Tuesday, May 23, 2006

Quality Control and Measurement

In Translation Quality Blog I have added a couple of new posts with links to articles that deal with translation and localization quality control and measurement:

Standards and Models

and

Translation Quality Measurement Approaches

Monday, May 22, 2006

OCR for Free

A fairly frequent question in translators' fora is "how do I convert a (jpg, or tif, or pdf) file", so that I can work on it in MS Word.

For pdf files, the solution is sometime as simple as opening the file in Acrobat, and saving it as a MS Word or rtf file. But often this approach doesn't work (for example because the pdf was created from a graphic file, and not a text one).

For graphic files such as jpg or tif files, of course, "saving as" a Word file is not an option.

So often the solution offered is to use some OCR package. Professional ones may give good results (if the quality of the original is good), but they cost money, and the free OCR applications that come with a scanner are usually very disappointing: they may not recognize accented letters, or fail to properly keep the layout of the page (after all, they are given away so as to induce customers to upgrade to the full version).

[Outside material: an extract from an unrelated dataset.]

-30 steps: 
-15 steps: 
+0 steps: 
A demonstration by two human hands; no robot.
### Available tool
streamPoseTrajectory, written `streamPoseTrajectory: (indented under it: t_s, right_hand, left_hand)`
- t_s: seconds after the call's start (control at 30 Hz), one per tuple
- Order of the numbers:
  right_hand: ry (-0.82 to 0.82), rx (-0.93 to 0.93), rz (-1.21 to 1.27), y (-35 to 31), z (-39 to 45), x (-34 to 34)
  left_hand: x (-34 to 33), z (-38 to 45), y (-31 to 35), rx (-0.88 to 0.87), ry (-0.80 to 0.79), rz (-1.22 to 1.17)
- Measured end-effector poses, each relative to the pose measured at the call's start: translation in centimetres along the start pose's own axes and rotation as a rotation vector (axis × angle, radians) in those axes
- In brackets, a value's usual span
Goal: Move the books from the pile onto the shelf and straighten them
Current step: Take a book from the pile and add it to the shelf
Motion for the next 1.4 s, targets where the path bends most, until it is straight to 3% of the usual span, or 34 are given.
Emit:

A better alternative, at least for users of the latest versions of MS Office, is to take advantage of Microsoft Office Document Imaging: it is better than most other "free" OCR applications, may be upgraded (if necessary) to one of the leading "pro" OCR packages, and, on its own, already recognizes things such as tables and accented characters.

Sunday, May 21, 2006

Visual Thesaurus: a Gorgeous-Looking Tool

I had seen a beta version of the Visual Thesaurus some time ago.

Then when it was finally released I kept on coming back to their web site, like a child returning to the window of a toy store, but never purchased it (what's the use... I've already got several thesauri on paper plus more in my word processor and other applications).

Still, it kept tantalizing me: I never deleted the link from my favorites, and from time to time kept coming back to give it a new look.

Finally, a few days ago, I decided to try a monthly subscription (the tool comes either as a standalone installable application, or as a web subscription).

I think that I am going to upgrade both to a full yearly subscription and to the standalone version (just in case the web is down).

The web version includes a beta version of a multilingual thesaurus (click on screenshot above to get a bigger image) . Though the multilingual content is a bit patchy at the moment, it promises to become a great tool for translators. It already is a wonderful tool for anybody who writes in English, or who is in love with words.

Highly recommended.

Friday, May 12, 2006

Interesting Article on Quality Certification for LSPs

Common Sense Advisory has published an interesting article on quality certification programs for LSPs (Language Service Providers).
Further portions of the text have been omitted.